La ville blanche a des formes généreuses, un visage souriant même lorsque la pluie ruisselle sur ses joues. Elle s’est révélée comme on me l’avait décrite : enjouée, affable, gourmande. Il faut aller à sa rencontre, l’explorer, s’y perdre jusqu’au bout de la nuit dans ses ruelles escarpées qui changent autant d’ambiances qu’il y a de quartiers. A peine arrivés, nous avons mis les pieds sous la table et avons goûté aux spécialités locales, ses sardines grillées, ses pasteis de bacalhau (beignets de morue) et sa sagres, parfaite pour consoler la soif des marcheurs. C’est ainsi que nous avons fait sa connaissance. En la sillonnant durant des heures, la grimpant, prenant la pause en haut des belvédères d’où l’on pouvait admirer, d’une vue imprenable, ses paysages, ses maisons aux couleurs pastels, ainsi que le calme du Tage sur lequel est érigé le pont du 25 avril, qui rappelle, comme ça, planté là, celui de San Francisco.
On s’arrête de temps en temps, reprendre son souffle, puis scotcher sur les inscriptions qui ornent les murs, sourire devant le linge suspendu, écouter le crépitement des sardines grillées tout en visitant les boutiques vintage, et voir le tram 28 passer, cahin-caha, souvent bondé de touristes. Parfois on baisse la garde, le guide au fond du sac, la marche en mode automatique.

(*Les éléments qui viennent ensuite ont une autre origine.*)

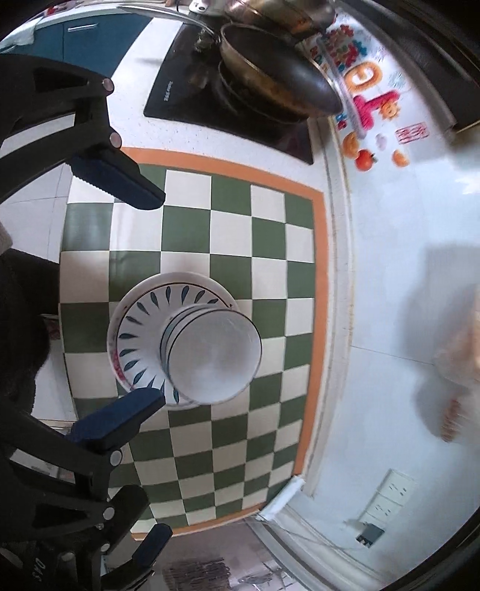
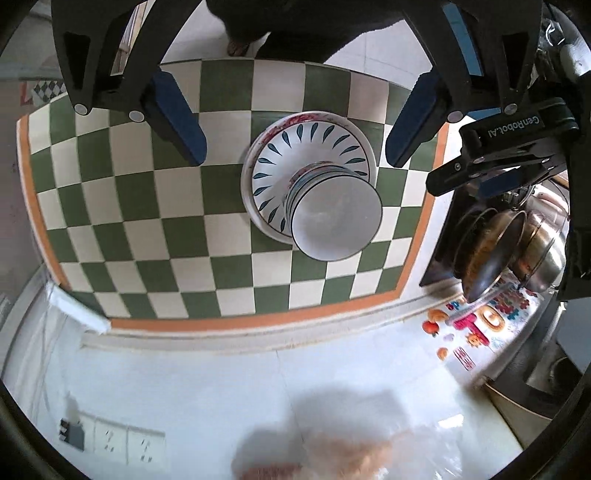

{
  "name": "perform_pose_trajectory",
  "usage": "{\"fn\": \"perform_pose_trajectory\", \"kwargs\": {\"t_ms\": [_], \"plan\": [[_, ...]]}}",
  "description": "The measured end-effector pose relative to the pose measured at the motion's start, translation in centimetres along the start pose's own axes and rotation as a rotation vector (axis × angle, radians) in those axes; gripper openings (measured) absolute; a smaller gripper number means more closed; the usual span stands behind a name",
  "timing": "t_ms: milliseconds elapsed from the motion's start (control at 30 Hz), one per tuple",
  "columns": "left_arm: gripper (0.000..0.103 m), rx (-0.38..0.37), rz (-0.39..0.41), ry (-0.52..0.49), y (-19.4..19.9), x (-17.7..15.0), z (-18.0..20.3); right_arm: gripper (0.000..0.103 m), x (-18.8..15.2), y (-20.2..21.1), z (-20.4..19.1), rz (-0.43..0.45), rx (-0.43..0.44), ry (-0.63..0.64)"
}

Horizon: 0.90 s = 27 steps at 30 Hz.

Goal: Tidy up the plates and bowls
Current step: 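Withdraw both grippers from the stacked dishes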

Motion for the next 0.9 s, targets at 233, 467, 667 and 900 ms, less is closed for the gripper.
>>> {"fn": "perform_pose_trajectory", "kwargs": {"t_ms": [233, 467, 667, 900], "plan": [[0.101, 0.037, 0.136, 0.011, 7.3, -3.8, 2.0, 0.1, -2.8, 7.0, 0.1, 0.079, 0.006, 0.043], [0.103, 0.063, 0.211, 0.035, 13.4, -7.8, 3.6, 0.101, -6.9, 15.0, 0.1, 0.164, 0.005, 0.085], [0.103, 0.049, 0.236, 0.04, 16.8, -10.8, 3.8, 0.101, -9.8, 19.5, 0.1, 0.203, -0.003, 0.092], [0.103, 0.047, 0.269, 0.018, 19.7, -13.4, 3.1, 0.102, -12.5, 22.7, -1.2, 0.246, -0.028, 0.097]]}}
Point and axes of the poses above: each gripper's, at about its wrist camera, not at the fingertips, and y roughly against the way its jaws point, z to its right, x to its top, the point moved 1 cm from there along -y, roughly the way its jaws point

On se remémore des quartiers historiques à visiter ab-so-lu-ment, réminiscence des incontournables préconisés par le guide du routard : Alfama, Barrio Alto, le Chiado, mais on finit par vagabonder sans trop savoir où l’on va, tombant sur un château, une cathédrale, une pâtisserie japonaise, une rue commerçante, une brocante, un groupe d’allumés qui joue du tambour, vraiment par hasard.
Lisbonne mélange les décors de cartes de postales et ceux des tableaux pittoresques. On se sent aussi bien sur une terrasse que dans un ancien monastère converti en restaurant géant dans lequel on déguste des poêlés de crevettes sautées à l’ail et des pièces de boeufs goutues. Le premier soir, on a même mangé en écoutant du fado, ces chants portugais mélancoliques interprétés par des artistes à la voix puissante.
On reviendra la voir, changer de couleur, car on a trop souvent vu la pluie, deux jours sur trois. On prendra le temps de visiter Belem, prendre le bateau pour aller jusqu’au Cristo Rei, et manger plus de pastéis de natas.